→ **Task directions**
Copy out all lines in the data below containing the string "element".

Data excerpts

--------------------------------------------------

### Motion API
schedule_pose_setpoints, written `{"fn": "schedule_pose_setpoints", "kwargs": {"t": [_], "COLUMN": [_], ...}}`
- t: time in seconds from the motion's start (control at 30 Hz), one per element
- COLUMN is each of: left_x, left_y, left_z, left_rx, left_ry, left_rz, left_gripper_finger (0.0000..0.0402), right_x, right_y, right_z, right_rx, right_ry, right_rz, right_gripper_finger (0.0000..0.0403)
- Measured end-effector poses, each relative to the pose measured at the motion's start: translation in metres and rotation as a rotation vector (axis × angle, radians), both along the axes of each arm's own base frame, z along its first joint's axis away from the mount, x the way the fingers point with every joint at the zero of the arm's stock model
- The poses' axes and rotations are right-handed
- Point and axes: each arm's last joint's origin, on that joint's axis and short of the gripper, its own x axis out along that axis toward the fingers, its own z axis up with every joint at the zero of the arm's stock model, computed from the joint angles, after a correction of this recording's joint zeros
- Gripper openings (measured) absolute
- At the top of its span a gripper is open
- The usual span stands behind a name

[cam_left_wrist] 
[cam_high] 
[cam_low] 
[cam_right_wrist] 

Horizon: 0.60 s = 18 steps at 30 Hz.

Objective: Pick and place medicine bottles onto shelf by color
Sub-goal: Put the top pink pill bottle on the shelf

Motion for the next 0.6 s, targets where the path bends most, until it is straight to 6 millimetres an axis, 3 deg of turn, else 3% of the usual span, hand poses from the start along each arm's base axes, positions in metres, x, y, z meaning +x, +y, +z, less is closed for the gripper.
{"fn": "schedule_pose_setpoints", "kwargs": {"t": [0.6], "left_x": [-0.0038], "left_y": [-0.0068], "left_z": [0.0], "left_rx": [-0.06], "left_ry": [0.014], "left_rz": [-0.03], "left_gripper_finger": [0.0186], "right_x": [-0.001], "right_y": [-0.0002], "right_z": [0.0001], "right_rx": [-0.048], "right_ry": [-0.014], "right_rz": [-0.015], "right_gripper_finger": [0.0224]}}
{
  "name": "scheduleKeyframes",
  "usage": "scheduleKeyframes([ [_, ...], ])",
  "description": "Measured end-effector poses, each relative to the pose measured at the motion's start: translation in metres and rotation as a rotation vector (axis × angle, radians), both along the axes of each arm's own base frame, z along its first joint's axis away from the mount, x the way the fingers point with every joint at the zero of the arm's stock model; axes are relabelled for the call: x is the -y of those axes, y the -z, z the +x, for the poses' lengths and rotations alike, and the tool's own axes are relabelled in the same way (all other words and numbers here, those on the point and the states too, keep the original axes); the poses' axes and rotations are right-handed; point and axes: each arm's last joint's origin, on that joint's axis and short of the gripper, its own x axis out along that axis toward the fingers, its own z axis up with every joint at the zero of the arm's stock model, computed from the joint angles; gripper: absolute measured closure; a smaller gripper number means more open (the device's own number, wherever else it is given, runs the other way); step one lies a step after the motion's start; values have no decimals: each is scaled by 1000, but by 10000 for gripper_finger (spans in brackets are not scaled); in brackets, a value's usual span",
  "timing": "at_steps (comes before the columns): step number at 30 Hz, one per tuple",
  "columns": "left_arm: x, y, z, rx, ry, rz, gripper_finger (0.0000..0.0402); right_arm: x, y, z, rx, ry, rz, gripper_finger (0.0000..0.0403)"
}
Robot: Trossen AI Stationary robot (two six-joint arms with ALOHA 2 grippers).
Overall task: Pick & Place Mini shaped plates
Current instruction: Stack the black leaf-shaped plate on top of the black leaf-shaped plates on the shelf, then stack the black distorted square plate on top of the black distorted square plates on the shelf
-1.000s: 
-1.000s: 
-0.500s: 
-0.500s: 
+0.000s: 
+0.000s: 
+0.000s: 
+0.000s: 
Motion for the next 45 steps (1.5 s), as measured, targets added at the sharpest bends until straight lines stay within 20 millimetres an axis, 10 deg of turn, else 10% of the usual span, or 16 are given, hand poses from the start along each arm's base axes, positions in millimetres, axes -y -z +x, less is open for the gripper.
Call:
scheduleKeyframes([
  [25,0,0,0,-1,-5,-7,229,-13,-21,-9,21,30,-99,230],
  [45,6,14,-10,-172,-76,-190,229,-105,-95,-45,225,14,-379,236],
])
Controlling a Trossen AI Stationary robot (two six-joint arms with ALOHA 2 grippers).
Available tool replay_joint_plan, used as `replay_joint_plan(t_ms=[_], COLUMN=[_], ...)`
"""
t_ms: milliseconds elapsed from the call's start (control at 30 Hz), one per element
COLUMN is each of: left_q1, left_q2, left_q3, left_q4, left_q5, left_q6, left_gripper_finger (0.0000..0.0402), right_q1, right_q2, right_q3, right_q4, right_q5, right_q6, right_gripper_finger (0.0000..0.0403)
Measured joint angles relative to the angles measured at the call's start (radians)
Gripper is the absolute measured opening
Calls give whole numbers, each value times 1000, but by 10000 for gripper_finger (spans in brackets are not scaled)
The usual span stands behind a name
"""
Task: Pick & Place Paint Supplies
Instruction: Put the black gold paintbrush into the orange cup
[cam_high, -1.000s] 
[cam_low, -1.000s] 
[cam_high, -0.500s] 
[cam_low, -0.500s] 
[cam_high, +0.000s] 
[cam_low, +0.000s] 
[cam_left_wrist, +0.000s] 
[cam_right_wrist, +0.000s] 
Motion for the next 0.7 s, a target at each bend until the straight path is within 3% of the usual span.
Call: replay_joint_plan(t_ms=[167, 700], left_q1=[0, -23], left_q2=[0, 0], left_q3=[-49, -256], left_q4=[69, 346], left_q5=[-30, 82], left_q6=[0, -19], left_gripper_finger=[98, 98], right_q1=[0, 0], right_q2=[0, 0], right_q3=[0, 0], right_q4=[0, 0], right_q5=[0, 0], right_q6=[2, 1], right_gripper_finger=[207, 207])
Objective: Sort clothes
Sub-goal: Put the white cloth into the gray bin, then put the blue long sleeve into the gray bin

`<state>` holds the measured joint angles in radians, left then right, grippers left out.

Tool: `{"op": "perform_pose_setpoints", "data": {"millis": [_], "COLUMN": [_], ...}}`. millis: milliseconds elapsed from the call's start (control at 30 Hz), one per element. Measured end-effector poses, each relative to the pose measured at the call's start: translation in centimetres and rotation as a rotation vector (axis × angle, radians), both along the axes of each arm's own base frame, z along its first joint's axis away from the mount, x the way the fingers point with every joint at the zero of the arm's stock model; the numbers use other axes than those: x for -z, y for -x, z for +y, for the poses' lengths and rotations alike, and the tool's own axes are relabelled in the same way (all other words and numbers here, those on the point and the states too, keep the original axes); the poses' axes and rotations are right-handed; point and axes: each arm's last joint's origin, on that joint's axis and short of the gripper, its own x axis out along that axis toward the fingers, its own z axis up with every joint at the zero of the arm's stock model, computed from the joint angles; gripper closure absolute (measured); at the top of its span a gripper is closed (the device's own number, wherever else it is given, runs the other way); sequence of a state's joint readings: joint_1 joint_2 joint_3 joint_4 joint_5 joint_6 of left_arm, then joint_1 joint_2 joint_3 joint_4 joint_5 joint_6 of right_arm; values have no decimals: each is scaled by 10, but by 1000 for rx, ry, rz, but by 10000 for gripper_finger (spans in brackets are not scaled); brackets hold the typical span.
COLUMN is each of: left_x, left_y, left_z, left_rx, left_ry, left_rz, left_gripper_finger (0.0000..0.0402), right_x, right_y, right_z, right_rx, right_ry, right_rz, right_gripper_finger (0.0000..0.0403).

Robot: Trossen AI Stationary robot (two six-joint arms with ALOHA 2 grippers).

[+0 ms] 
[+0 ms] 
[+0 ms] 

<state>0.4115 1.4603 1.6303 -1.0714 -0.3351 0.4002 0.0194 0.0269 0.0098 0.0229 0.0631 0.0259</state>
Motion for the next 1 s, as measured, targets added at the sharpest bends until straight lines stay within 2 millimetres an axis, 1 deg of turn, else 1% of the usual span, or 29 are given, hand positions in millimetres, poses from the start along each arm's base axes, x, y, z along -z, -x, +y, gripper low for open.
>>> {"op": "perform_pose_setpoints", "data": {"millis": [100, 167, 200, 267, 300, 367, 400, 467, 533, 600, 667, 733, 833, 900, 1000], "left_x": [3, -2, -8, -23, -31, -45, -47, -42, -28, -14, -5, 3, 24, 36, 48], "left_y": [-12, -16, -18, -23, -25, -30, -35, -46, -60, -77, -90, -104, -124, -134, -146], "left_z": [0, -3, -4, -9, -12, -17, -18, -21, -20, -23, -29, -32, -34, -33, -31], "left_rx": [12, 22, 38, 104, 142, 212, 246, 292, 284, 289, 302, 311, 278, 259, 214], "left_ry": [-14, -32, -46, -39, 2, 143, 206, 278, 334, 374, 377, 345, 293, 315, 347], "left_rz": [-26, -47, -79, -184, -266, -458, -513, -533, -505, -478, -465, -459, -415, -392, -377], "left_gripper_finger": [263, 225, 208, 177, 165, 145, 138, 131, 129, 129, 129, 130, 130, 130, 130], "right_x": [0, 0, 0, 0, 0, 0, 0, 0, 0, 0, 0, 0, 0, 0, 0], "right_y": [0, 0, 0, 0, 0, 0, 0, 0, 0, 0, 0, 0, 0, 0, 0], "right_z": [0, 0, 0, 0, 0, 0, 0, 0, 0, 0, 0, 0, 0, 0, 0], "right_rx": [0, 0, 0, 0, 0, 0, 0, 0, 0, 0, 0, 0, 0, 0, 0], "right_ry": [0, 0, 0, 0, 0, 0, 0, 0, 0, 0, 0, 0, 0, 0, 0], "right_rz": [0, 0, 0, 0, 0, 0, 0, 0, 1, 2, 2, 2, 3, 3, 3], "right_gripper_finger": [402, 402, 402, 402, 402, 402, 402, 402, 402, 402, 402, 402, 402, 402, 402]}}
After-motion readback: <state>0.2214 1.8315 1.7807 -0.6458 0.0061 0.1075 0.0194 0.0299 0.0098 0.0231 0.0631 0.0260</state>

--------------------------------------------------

→ **Solved exercise**
- t: time in seconds from the motion's start (control at 30 Hz), one per element
t_ms: milliseconds elapsed from the call's start (control at 30 Hz), one per element
Tool: `{"op": "perform_pose_setpoints", "data": {"millis": [_], "COLUMN": [_], ...}}`. millis: milliseconds elapsed from the call's start (control at 30 Hz), one per element. Measured end-effector poses, each relative to the pose measured at the call's start: translation in centimetres and rotation as a rotation vector (axis × angle, radians), both along the axes of each arm's own base frame, z along its first joint's axis away from the mount, x the way the fingers point with every joint at the zero of the arm's stock model; the numbers use other axes than those: x for -z, y for -x, z for +y, for the poses' lengths and rotations alike, and the tool's own axes are relabelled in the same way (all other words and numbers here, those on the point and the states too, keep the original axes); the poses' axes and rotations are right-handed; point and axes: each arm's last joint's origin, on that joint's axis and short of the gripper, its own x axis out along that axis toward the fingers, its own z axis up with every joint at the zero of the arm's stock model, computed from the joint angles; gripper closure absolute (measured); at the top of its span a gripper is closed (the device's own number, wherever else it is given, runs the other way); sequence of a state's joint readings: joint_1 joint_2 joint_3 joint_4 joint_5 joint_6 of left_arm, then joint_1 joint_2 joint_3 joint_4 joint_5 joint_6 of right_arm; values have no decimals: each is scaled by 10, but by 1000 for rx, ry, rz, but by 10000 for gripper_finger (spans in brackets are not scaled); brackets hold the typical span.

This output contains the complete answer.